* _DIRECTIONS FOR THIS TASK_:
Your answer must be every line of the data that holds the string "below".

* _RECORDS SHOWN_:

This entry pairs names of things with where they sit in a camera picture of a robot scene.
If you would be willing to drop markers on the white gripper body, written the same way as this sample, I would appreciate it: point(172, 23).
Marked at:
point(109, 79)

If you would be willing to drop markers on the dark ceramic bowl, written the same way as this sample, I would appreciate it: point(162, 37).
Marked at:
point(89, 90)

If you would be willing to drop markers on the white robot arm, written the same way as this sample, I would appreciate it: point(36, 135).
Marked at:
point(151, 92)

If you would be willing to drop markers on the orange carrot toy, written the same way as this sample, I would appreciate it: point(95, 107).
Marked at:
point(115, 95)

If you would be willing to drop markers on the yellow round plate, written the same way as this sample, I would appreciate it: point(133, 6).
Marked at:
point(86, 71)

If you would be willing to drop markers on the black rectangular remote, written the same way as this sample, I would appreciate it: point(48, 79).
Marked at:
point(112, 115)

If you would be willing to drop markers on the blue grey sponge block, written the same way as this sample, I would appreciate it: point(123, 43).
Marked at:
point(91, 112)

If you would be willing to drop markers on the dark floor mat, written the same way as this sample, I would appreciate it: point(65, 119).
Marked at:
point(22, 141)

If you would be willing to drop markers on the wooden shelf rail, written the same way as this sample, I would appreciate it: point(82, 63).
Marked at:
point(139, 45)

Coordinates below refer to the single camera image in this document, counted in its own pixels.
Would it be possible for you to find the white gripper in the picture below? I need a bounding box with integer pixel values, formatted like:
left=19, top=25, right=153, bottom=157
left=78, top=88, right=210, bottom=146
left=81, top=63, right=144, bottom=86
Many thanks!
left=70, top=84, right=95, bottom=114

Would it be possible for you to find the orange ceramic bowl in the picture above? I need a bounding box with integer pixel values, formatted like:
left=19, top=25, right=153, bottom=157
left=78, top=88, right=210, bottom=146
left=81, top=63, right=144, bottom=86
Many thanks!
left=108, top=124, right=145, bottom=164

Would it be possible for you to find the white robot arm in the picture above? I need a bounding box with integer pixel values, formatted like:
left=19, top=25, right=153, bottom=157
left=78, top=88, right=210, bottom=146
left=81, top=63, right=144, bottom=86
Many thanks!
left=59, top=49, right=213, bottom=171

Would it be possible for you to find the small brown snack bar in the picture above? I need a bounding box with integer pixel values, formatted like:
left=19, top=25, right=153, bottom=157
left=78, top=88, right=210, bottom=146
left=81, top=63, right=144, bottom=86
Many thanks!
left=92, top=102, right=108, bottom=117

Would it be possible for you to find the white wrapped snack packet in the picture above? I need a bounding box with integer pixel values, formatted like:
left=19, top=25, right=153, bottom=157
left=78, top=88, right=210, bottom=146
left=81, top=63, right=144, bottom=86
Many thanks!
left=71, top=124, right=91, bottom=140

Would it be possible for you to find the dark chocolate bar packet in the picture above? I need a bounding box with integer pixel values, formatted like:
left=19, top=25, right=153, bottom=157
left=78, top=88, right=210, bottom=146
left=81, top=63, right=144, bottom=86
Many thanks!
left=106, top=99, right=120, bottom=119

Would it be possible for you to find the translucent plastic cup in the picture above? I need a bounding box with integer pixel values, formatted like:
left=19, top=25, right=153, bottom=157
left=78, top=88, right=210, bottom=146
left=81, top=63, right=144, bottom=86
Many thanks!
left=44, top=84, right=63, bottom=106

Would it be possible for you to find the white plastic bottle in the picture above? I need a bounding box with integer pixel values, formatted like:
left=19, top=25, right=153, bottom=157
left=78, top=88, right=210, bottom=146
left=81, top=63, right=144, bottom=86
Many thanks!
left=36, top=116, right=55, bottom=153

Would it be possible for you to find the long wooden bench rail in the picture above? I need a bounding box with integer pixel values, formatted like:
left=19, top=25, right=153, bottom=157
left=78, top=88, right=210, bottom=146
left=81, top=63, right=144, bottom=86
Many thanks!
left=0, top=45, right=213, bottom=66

* _SOLUTION FOR THIS TASK_:
Coordinates below refer to the single camera image in this document, counted in its own pixels.
Would it be possible for you to find the white gripper in the picture below? I need a bounding box with integer pixel values, formatted like:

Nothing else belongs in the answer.